Reworking the call out API: towards a tickless kernel

Being worked on by PrashantVaibhav during GSoC 2009. Mentored by EdMaste, co-mentored by AttilioRao. Project blog: Prashant's FreeBSD blog

Certain details of the project could be modified over its course. This Wiki page is work-in-progress and currently describes the tentative plan.


This project seeks to redesign the callout/timeout API and implementation in the kernel, to address certain long standing issues and make it more scalable for the future. An additional goal would be to take advantage of these changes to make the kernel tickless, and able to make use of higher-resolution timers in a hardware independent way.

Description & Rationale

The current callout scheme suffers from several issues including being periodic at a fixed rate, doing a lot of things during each interrupt, polluting the callout data structures with a lot of unnecessary callouts which either do not fire or get rearmed frequently. The project redesigns the API and implementation to address these issues. In particular, I plan to make the entire callout wheel processing tickless-capable and capable of using any available hardware timer on the platform, through the use of deadline-capable timers in addition to supporting periodic timers.

Making the kernel tickless has several advantages, the most prominent being more efficient CPU usage because of less clock cycles being wasted in servicing periodic timer interrupts even when there is no callout to expire at that instant. Consequently, the processor can stay quiescent for longer durations and only be woken up if there is an actual timer to be expired, resulting in lesser power consumption. This also has good implications for virtual machine performance, as it avoids having to switch to the VM context unnecessarily.

Timer ticks

The primary means of keeping track of the time at which to expire each callout would be a pseudo-opaque data type hwclocktick_t (pseudo-opaque because it should allow equality and ordering operations). This will represent the number of hardware-dependent clock ticks. Each available hardware clock would expose functions to convert between hwclocktick_t and wall time, for applications which need timers to be expired at a given wall time. Frequently used hwclocktick_t values could be cached at boot-time or adaptively while the kernel is running. For clocks known to always run at a fixed rate, these values can also be cached at compile time. This data structure would most likely be a 64bit unsigned integer (but depends on arch).

Hardware clocks

To make the callout implementation hardware-independent to a reasonable degree, each available hardware clock will be represented as a structure containing function pointers. Each clock will expose functions to convert between wall time and hwclocktick_t, functions to return the accuracy range for given deadline, functions to initialize the timer (for periodic timers), and arm the timer to a given hwclocktick_t (for deadline timers), stop and deinit the timer, and a function to set the callback consumer function to call when the timer has expired (or periodically). This scheme will allow us to use most kinds of timers, whether periodic or deadline-capable, to drive the callout wheel.

The callout "wheel"

This is the function which would get called by the HW timer when the deadline has expired, or periodically for periodic timers. The current hwclocktick_t will be passed as an argument. During this phase, for periodic timers, the passed hwclocktick_t will be compared to the next-in-line timer to expire, which will be called out if it is within the deadline. For deadline timers, the next-in-line timer will be called out directly, as the deadline would have already expired.
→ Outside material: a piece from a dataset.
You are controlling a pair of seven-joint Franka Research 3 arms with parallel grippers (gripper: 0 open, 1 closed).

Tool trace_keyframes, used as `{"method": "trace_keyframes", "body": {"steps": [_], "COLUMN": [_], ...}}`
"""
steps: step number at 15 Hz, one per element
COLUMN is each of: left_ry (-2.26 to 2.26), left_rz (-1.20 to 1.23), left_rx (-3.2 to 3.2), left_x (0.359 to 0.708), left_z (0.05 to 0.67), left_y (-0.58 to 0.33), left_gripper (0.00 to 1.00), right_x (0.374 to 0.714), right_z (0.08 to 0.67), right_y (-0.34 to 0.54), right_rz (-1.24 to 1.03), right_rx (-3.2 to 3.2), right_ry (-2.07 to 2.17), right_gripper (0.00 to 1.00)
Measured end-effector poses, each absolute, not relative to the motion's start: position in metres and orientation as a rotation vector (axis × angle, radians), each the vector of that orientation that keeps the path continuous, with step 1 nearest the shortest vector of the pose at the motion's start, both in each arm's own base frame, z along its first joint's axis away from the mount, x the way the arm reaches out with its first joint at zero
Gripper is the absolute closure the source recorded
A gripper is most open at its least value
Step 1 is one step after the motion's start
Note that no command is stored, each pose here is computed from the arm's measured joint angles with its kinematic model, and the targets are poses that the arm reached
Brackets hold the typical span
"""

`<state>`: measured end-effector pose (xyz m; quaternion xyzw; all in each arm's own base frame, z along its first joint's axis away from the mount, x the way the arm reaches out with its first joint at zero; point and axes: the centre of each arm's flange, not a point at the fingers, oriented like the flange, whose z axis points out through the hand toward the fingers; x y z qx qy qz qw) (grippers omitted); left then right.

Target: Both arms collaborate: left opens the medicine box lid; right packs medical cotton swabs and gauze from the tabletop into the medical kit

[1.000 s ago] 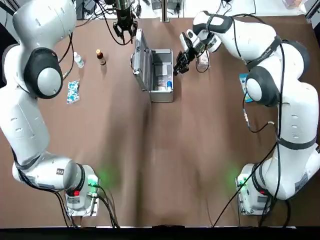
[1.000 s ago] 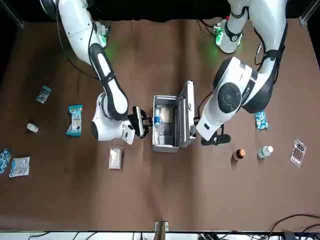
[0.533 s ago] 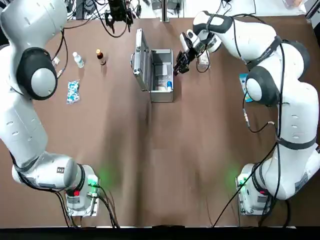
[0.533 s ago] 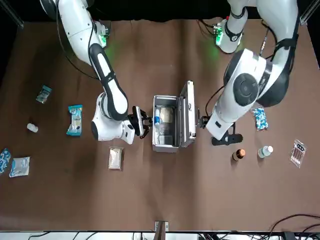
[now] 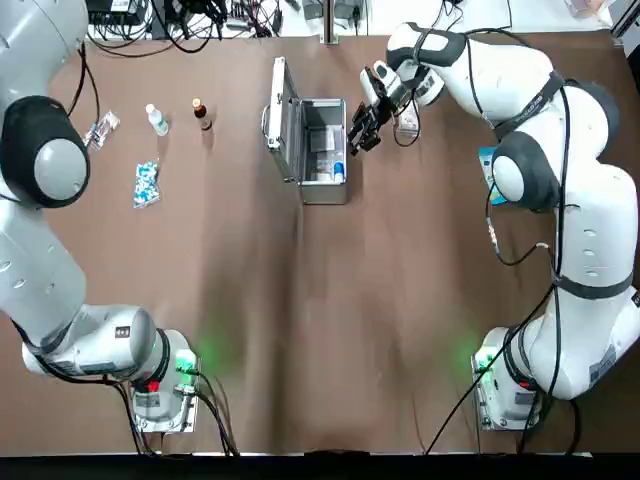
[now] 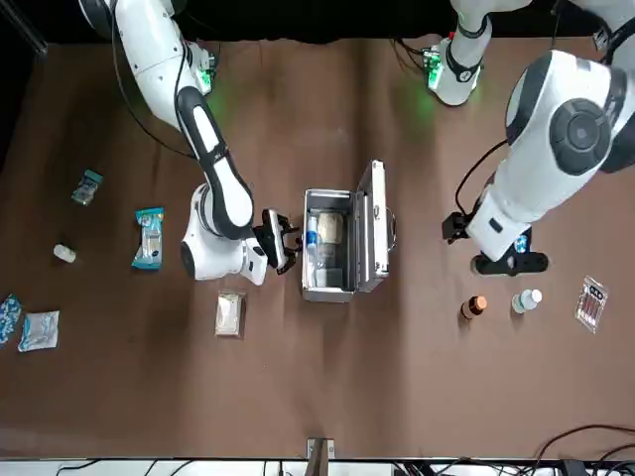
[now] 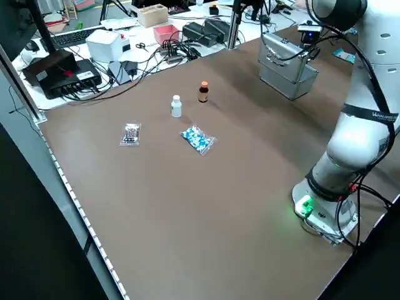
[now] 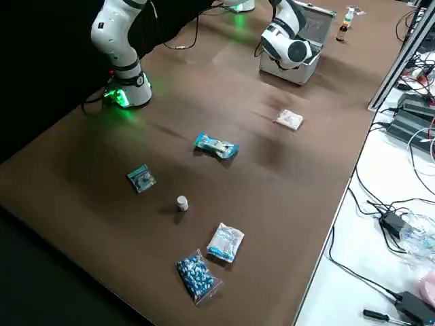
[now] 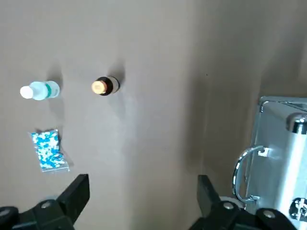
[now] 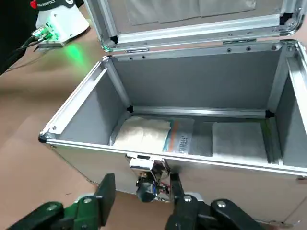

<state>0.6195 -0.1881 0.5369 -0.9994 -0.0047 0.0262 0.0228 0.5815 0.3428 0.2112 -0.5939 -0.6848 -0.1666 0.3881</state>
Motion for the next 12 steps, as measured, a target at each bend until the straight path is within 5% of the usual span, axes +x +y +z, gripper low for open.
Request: {"method": "trace_keyframes", "body": {"steps": [4,12], "left_ry": [-0.068,-0.105], "left_rz": [0.046,-0.072], "left_rx": [-3.094,-3.076], "left_x": [0.621,0.606], "left_z": [0.552,0.610], "left_y": [-0.164,-0.113], "left_gripper": [0.01,0.01], "right_x": [0.582,0.592], "right_z": [0.212,0.215], "right_y": [0.341,0.327], "right_rz": [-0.431,-0.462], "right_rx": [-1.500,-1.504], "right_ry": [-1.747,-1.747], "right_gripper": [0.29,0.15]}}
Arming, canceling, draining and rescheduling timers

This part is where significant implementation details would surface. Based on discussions during 2006 [1], my observations and conclusions are:

A binary heap could be used to store the callouts to expire within a short duration, while an unordered (or weakly ordered) data structure such as a linked list is used to store callouts with long waiting times. These timers (e.g. timers used in TCP) frequently never expire or get rescheduled, thus it would be useless effort to store them in the main binary heap and reorder them frequently. Once per second (or two), callouts from this secondary list would be merged into the main binary heap of short-term callouts. The major disadvantage with this scheme, in addition to added complexity, is that it would cause CPU burstiness, potentially undesirable in high performance/realtime configurations.

Fibonacci heaps which have O(1) amortized complexity for the major operations (insert, access top, merge) and O(log n) amortized complexity for other operations are an ideal candidate to consolidate the multiple lists. However, they suffer from the same burstiness in worst-case scenarios (as high as O(n)).

Hence, the 2nd option is using a binary heap for storing all callouts. Average-case complexity of most operations on the binary heap is O(1), with worst case being O(log n). This would reduce the overall code complexity as well. Although this is my present conclusion, the particular data structure to use still needs to be decided to maximize performance and minimize code complexity (I have not done any profiling yet to check the characteristics of callout queueing/expiring on a live system.)

The user-visible API

This API needs special thought as it should ideally not change (much) during the next several years. Borrowing from discussions made on the mailing list in 2006, my tentative proposal is as follows:


Conversion functions

Callout functions

The callout_set_within() function could enable applications to set a non-precise timer, while at the same time potentially help us optimize its insertion in and removal from the callout list (depending on the data structure chosen). E.g. for a binary heap, insertion could be stopped as soon as the parent index is within the (potentially large) range, avoiding further iterations to locate it at a precise location in the heap.

Runtime Control

Some sysctl keys will be added to select which hardware timer to use, whether to run them in deadline-mode (tickless) or periodic mode (and at what frequency). Exact keys to add will be decided during the course of the project.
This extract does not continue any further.